Ukraine Teeters On The Brink

KIEV, Ukraine -- Steel and chemical factories, once the muscle of Ukraine's economy, are dismissing thousands of workers. Cities have had days without heat or water because they cannot pay their bills, and Kiev's subway service is threatened. Lines are sprouting at banks, the currency is wilting and a government default seems possible.

Vendors sell vegetables at a market where mostly provincial Ukrainians sell their produce in a suburb of Kiev. Ukraine has been hit hard by the global financial crisis and is expected to fall deep into recession this year as the currency weakens and industry has all but ground to a halt.

Ukraine, once a worldwide symbol of an emerging, free-market democracy, is teetering. And its predicament poses a real threat for European economies and other former Soviet republics.

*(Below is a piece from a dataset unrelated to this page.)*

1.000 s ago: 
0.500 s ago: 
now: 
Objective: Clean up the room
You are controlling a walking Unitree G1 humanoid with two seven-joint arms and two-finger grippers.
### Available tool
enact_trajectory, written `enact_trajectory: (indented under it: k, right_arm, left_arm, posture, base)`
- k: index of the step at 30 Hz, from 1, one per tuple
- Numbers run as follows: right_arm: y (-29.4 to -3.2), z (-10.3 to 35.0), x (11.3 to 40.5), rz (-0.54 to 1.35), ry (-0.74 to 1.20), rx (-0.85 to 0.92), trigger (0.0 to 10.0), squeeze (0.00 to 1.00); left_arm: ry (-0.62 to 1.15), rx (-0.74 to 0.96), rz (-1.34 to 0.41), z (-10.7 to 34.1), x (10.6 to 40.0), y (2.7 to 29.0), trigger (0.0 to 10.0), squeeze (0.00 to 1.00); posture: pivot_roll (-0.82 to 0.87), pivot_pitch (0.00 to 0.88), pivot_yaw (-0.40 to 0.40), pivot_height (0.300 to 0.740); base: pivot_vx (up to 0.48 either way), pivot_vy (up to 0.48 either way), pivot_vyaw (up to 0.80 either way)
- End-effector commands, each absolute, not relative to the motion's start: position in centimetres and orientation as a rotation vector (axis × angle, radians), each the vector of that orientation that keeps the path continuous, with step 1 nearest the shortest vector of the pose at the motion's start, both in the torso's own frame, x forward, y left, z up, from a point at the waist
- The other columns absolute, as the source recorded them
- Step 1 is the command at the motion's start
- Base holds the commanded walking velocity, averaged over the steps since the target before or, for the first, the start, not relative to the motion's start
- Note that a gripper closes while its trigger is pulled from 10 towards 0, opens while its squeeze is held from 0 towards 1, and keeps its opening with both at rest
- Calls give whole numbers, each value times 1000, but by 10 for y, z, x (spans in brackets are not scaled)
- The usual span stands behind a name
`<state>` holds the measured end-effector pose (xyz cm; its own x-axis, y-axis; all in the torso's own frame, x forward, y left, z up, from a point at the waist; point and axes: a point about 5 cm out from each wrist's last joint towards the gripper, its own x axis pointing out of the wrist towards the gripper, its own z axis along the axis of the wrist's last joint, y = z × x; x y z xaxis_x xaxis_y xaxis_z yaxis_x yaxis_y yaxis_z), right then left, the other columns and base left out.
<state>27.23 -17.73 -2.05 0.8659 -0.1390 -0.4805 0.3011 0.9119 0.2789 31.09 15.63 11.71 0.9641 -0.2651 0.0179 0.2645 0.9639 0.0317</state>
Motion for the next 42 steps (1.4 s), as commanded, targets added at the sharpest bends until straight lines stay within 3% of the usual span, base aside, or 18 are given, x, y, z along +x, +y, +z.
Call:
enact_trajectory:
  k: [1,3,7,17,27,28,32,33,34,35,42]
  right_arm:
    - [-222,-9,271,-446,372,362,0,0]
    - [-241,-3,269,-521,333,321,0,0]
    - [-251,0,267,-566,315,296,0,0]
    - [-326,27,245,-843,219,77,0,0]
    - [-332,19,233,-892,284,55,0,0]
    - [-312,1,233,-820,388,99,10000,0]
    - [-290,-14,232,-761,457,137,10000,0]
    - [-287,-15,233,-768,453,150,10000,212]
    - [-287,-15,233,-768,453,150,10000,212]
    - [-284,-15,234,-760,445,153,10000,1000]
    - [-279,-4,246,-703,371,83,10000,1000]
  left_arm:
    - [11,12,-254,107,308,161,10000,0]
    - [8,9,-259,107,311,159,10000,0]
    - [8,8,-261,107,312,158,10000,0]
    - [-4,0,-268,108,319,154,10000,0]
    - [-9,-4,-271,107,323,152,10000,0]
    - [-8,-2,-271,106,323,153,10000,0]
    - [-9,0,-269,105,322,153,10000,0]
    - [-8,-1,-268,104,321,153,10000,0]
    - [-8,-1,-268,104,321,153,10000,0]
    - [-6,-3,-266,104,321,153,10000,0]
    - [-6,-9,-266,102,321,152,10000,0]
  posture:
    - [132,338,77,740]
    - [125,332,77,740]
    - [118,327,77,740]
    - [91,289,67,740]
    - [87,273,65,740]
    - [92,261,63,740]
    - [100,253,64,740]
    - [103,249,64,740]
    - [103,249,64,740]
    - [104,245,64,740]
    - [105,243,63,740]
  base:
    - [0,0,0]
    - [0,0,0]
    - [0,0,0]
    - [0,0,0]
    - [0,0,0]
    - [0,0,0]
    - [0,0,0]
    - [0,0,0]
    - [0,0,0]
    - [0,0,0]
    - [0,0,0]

The sudden, violent protests that have erupted elsewhere in Eastern Europe seem imminent. Across Kiev last week, people spoke of rising anger about the crisis and resentment toward a government that they said was more preoccupied with squabbling than with rallying the country.

The sign held by Vasily Kirilyuk, an unemployed plumber at a recent protest, summed up the pervasive frustration: "Get rid of them all," it said.

"There will be a revolt," he said. "And people will come because they are just fed up."

Kirilyuk, 29, was standing in the same central square where throngs in 2004 carried out the Orange Revolution, a seminal event that brought to power a pro-Western government in Ukraine. He said he was a fervent supporter then, but now he and a few dozen others who have set up tents are demanding that the heroes of that revolution step down.

It is not hard to understand why world leaders are increasingly worried about the discontent and the financial crisis in Ukraine, which has 46 million people and a strategic location. A small country like Latvia is one thing, but a collapse in Ukraine could wreck what little investor confidence is left in Eastern Europe.

It also could cause neighboring Russia, which has close ties to eastern and southern Ukraine, to try to inject itself into the country's affairs. The Kremlin also would be able to hold up Ukraine as an example of what happens when former Soviet republics follow a Western model of free-market democracy.

"Ukraine is a linchpin for stability in Europe," said Olexiy Haran, a professor of comparative politics at Kiev Mohyla University. "It is a key player between the expanding European Union and Russia."

That Ukraine can cause problems for Europe was highlighted in January when Ukraine engaged in a dispute with Russia over how much it would pay Russia to use natural gas, as well as transport it to the rest of Europe. The Kremlin shut off the gas for several days, and some European countries went without heat.

The crisis also has cut deeply because people are disillusioned with the government. President Viktor Yushchenko, a leader of the Orange Revolution, is widely scorned. A recent poll found that 57 percent of people want him to resign.

His rivals have also lost popularity, as the public has become exasperated by years of bickering. In February, the International Monetary Fund refused to release the next installment of a $16.4 billion rescue loan because the government would not adhere to an earlier agreement to pare its budget.

The monetary fund is projecting Ukraine's economy will shrink by 6 percent this year, but said it was continuing to work with the government to find a way to disburse the rest of the rescue loan.